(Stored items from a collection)
>>>>>

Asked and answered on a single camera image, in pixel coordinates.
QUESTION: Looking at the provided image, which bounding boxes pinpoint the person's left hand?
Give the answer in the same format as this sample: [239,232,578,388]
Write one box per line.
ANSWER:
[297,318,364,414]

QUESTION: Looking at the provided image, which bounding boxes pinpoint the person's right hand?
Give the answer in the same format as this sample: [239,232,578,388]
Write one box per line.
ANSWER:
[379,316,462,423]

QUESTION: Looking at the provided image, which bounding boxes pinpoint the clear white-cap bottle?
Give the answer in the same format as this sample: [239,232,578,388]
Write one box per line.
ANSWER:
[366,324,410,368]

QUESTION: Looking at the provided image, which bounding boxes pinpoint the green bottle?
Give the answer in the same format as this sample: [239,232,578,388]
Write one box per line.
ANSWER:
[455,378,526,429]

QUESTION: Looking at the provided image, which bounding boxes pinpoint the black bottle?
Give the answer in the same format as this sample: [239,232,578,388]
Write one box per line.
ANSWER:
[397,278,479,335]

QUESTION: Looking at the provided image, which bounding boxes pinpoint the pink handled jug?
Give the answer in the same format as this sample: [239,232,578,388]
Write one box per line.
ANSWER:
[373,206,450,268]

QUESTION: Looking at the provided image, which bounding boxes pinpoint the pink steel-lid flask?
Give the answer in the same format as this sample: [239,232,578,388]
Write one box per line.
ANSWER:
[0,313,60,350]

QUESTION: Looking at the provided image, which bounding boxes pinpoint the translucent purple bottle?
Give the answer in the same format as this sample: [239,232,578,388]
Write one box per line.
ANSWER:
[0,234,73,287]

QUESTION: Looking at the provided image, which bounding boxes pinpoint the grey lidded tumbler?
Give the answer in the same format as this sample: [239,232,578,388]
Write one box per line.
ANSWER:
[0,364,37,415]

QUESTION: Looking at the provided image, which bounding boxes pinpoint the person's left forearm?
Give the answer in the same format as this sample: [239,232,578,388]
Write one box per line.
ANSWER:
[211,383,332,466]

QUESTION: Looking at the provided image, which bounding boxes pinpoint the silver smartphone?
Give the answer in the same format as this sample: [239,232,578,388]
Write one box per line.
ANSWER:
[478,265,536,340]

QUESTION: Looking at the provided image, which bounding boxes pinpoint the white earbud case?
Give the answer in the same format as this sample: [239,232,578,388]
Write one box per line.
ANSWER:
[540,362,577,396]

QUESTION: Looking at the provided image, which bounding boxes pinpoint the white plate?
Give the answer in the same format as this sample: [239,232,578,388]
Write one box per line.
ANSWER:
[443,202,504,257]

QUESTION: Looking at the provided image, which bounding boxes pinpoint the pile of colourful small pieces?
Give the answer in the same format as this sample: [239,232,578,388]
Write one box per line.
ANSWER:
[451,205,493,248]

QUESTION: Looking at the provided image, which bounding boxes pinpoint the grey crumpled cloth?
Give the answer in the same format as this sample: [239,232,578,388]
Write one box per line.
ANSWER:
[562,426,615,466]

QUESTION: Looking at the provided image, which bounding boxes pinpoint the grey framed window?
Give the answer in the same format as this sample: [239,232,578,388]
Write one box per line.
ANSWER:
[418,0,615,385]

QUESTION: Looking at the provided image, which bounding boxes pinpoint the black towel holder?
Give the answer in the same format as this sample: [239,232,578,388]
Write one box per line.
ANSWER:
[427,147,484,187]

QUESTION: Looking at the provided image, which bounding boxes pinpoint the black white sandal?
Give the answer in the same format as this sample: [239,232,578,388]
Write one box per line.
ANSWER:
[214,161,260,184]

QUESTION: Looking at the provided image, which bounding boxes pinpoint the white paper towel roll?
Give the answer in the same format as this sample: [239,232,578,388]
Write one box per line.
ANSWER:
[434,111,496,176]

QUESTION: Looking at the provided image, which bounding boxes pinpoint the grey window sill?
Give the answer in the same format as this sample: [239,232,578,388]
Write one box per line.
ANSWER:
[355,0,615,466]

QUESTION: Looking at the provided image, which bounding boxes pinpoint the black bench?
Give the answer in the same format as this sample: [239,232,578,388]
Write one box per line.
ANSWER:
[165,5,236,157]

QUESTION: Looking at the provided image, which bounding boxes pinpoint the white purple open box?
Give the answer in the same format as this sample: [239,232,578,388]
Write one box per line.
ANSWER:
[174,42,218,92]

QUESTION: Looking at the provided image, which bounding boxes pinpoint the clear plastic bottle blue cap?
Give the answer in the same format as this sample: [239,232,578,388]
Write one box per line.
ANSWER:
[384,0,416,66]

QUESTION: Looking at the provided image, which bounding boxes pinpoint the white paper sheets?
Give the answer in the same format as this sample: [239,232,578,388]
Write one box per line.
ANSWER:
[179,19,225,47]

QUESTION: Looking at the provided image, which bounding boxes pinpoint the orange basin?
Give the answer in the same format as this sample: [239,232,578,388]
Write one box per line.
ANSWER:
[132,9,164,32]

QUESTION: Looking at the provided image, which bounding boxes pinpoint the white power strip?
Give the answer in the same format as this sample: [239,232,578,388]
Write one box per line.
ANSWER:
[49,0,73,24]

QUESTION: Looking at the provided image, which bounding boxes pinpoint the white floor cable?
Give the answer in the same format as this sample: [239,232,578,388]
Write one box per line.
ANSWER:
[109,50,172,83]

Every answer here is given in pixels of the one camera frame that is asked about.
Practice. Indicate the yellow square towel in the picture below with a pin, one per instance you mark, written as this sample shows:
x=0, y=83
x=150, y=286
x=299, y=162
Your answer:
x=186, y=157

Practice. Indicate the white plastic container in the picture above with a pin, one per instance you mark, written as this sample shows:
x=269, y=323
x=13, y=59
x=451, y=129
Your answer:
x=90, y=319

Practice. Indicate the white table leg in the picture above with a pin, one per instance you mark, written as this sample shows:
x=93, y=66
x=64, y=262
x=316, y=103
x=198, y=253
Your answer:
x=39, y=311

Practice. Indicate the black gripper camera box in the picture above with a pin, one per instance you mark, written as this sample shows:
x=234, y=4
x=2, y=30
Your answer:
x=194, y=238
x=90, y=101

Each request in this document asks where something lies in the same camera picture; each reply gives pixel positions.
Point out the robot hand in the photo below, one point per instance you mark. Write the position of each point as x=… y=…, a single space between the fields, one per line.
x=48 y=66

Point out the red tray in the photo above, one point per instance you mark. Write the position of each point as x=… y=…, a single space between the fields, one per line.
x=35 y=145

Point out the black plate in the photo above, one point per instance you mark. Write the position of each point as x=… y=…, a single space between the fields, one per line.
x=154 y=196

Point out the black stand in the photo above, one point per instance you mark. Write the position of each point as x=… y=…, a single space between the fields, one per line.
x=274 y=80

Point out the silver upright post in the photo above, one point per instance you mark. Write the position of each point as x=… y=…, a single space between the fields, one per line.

<<<<<

[Assigned task]: Output the entries exactly. Leave nothing out.

[Exercise response]:
Asked and answered on a single camera image, in pixel coordinates.
QUESTION: Looking at the provided image, which bounding boxes pinpoint the person's left hand?
Give the answer in the same format as this sample: [239,232,578,388]
Write one box per line.
ANSWER:
[297,318,364,414]

QUESTION: Looking at the provided image, which bounding boxes pinpoint the person's right hand?
Give the answer in the same format as this sample: [239,232,578,388]
Write one box per line.
ANSWER:
[379,316,462,423]

QUESTION: Looking at the provided image, which bounding boxes pinpoint the clear white-cap bottle?
Give the answer in the same format as this sample: [239,232,578,388]
Write one box per line.
ANSWER:
[366,324,410,368]

QUESTION: Looking at the provided image, which bounding boxes pinpoint the green bottle?
Give the answer in the same format as this sample: [239,232,578,388]
Write one box per line.
ANSWER:
[455,378,526,429]

QUESTION: Looking at the provided image, which bounding boxes pinpoint the black bottle?
Give the answer in the same format as this sample: [239,232,578,388]
Write one box per line.
ANSWER:
[397,278,479,335]

QUESTION: Looking at the provided image, which bounding boxes pinpoint the pink handled jug?
Give the answer in the same format as this sample: [239,232,578,388]
Write one box per line.
ANSWER:
[373,206,450,268]

QUESTION: Looking at the provided image, which bounding boxes pinpoint the pink steel-lid flask?
Give the answer in the same format as this sample: [239,232,578,388]
Write one box per line.
ANSWER:
[0,313,60,350]

QUESTION: Looking at the provided image, which bounding boxes pinpoint the translucent purple bottle?
Give the answer in the same format as this sample: [239,232,578,388]
Write one box per line.
ANSWER:
[0,234,73,287]

QUESTION: Looking at the provided image, which bounding boxes pinpoint the grey lidded tumbler?
Give the answer in the same format as this sample: [239,232,578,388]
Write one box per line.
ANSWER:
[0,364,37,415]

QUESTION: Looking at the provided image, which bounding boxes pinpoint the person's left forearm?
Give the answer in the same format as this sample: [239,232,578,388]
Write one box per line.
ANSWER:
[211,383,332,466]

QUESTION: Looking at the provided image, which bounding boxes pinpoint the silver smartphone?
Give the answer in the same format as this sample: [239,232,578,388]
Write one box per line.
ANSWER:
[478,265,536,340]

QUESTION: Looking at the provided image, which bounding boxes pinpoint the white earbud case?
Give the answer in the same format as this sample: [239,232,578,388]
Write one box per line.
ANSWER:
[540,362,577,396]

QUESTION: Looking at the provided image, which bounding boxes pinpoint the white plate?
Give the answer in the same format as this sample: [239,232,578,388]
Write one box per line.
ANSWER:
[443,202,504,257]

QUESTION: Looking at the provided image, which bounding boxes pinpoint the pile of colourful small pieces?
Give the answer in the same format as this sample: [239,232,578,388]
Write one box per line.
ANSWER:
[451,205,493,248]

QUESTION: Looking at the provided image, which bounding boxes pinpoint the grey crumpled cloth?
Give the answer in the same format as this sample: [239,232,578,388]
Write one box per line.
ANSWER:
[562,426,615,466]

QUESTION: Looking at the provided image, which bounding boxes pinpoint the grey framed window?
Give the answer in the same format as this sample: [239,232,578,388]
Write one box per line.
ANSWER:
[418,0,615,385]

QUESTION: Looking at the provided image, which bounding boxes pinpoint the black towel holder?
Give the answer in the same format as this sample: [239,232,578,388]
Write one box per line.
ANSWER:
[427,147,484,187]

QUESTION: Looking at the provided image, which bounding boxes pinpoint the black white sandal?
Give the answer in the same format as this sample: [239,232,578,388]
Write one box per line.
ANSWER:
[214,161,260,184]

QUESTION: Looking at the provided image, which bounding boxes pinpoint the white paper towel roll?
Give the answer in the same format as this sample: [239,232,578,388]
Write one box per line.
ANSWER:
[434,111,496,176]

QUESTION: Looking at the provided image, which bounding boxes pinpoint the grey window sill?
Give the answer in the same format as this sample: [239,232,578,388]
Write one box per line.
ANSWER:
[355,0,615,466]

QUESTION: Looking at the provided image, which bounding boxes pinpoint the black bench?
Give the answer in the same format as this sample: [239,232,578,388]
Write one box per line.
ANSWER:
[165,5,236,157]

QUESTION: Looking at the provided image, which bounding boxes pinpoint the white purple open box?
Give the answer in the same format as this sample: [239,232,578,388]
Write one box per line.
ANSWER:
[174,42,218,92]

QUESTION: Looking at the provided image, which bounding boxes pinpoint the clear plastic bottle blue cap?
Give the answer in the same format as this sample: [239,232,578,388]
Write one box per line.
ANSWER:
[384,0,416,66]

QUESTION: Looking at the provided image, which bounding boxes pinpoint the white paper sheets?
Give the answer in the same format as this sample: [239,232,578,388]
Write one box per line.
ANSWER:
[179,19,225,47]

QUESTION: Looking at the provided image, which bounding boxes pinpoint the orange basin?
Give the answer in the same format as this sample: [239,232,578,388]
Write one box per line.
ANSWER:
[132,9,164,32]

QUESTION: Looking at the provided image, which bounding boxes pinpoint the white power strip?
Give the answer in the same format as this sample: [239,232,578,388]
Write one box per line.
ANSWER:
[49,0,73,24]

QUESTION: Looking at the provided image, which bounding boxes pinpoint the white floor cable?
Give the answer in the same format as this sample: [239,232,578,388]
Write one box per line.
ANSWER:
[109,50,172,83]

Every answer here is given in pixels of the one camera frame that is asked about.
Practice. Indicate the yellow square towel in the picture below with a pin, one per instance you mark, written as this sample shows:
x=0, y=83
x=150, y=286
x=299, y=162
Your answer:
x=186, y=157

Practice. Indicate the white plastic container in the picture above with a pin, one per instance you mark, written as this sample shows:
x=269, y=323
x=13, y=59
x=451, y=129
Your answer:
x=90, y=319

Practice. Indicate the white table leg in the picture above with a pin, one per instance you mark, written as this sample shows:
x=93, y=66
x=64, y=262
x=316, y=103
x=198, y=253
Your answer:
x=39, y=311

Practice. Indicate the black gripper camera box in the picture above with a pin, one per instance you mark, written as this sample shows:
x=234, y=4
x=2, y=30
Your answer:
x=194, y=238
x=90, y=101

Each request in this document asks where something lies in the same camera picture; each reply gives pixel positions.
Point out the robot hand in the photo below, one point per instance you mark. Write the position of each point as x=… y=…, a single space between the fields, one per line.
x=48 y=66

Point out the red tray in the photo above, one point per instance you mark. Write the position of each point as x=… y=…, a single space between the fields, one per line.
x=35 y=145

Point out the black plate in the photo above, one point per instance you mark. Write the position of each point as x=… y=…, a single space between the fields, one per line.
x=154 y=196

Point out the black stand in the photo above, one point per instance you mark. Write the position of each point as x=… y=…, a single space between the fields, one per line.
x=274 y=80

Point out the silver upright post in the photo above, one point per instance you mark. Write the position of each point as x=… y=…, a single space between the fields, one per line.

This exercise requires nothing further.